→ What to do
Starting at the first line of the data below, retype every line up to and including the one containing "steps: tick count".

+ + + + + + +

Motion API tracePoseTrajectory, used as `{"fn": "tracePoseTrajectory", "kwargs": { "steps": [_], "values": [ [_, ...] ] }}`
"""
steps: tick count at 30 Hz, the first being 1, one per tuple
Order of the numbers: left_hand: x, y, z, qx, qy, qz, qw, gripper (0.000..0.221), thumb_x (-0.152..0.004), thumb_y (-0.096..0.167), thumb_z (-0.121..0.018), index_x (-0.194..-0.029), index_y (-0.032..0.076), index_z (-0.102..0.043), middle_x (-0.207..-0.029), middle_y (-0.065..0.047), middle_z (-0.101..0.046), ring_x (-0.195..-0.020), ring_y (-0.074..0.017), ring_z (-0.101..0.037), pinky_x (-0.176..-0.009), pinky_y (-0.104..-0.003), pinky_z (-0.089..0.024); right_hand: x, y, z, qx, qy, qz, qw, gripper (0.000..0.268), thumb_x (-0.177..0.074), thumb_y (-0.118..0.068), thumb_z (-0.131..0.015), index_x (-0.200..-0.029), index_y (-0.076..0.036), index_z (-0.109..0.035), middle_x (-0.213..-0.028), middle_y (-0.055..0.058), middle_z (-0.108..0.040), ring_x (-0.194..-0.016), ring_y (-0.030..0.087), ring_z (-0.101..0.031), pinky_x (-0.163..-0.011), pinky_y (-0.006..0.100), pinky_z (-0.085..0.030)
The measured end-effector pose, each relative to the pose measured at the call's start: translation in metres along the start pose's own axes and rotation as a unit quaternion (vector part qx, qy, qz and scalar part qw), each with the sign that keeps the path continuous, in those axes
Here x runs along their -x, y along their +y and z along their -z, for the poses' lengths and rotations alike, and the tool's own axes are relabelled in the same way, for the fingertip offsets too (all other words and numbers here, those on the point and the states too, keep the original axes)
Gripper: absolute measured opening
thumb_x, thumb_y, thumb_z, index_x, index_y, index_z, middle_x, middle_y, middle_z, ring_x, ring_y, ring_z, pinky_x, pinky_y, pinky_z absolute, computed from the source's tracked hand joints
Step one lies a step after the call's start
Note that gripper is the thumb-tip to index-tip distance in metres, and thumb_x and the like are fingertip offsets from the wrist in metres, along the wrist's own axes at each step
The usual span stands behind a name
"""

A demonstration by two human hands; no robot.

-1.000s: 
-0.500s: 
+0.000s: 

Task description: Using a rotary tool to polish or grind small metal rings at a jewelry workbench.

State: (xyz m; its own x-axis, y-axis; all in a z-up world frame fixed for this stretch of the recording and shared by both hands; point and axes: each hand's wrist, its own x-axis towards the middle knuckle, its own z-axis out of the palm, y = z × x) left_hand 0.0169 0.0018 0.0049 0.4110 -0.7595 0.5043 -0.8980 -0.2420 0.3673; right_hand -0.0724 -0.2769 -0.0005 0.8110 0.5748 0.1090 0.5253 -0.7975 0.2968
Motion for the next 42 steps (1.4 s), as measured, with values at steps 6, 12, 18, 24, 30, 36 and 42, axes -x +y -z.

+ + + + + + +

→ Output below
Motion API tracePoseTrajectory, used as `{"fn": "tracePoseTrajectory", "kwargs": { "steps": [_], "values": [ [_, ...] ] }}`
"""
steps: tick count at 30 Hz, the first being 1, one per tuple

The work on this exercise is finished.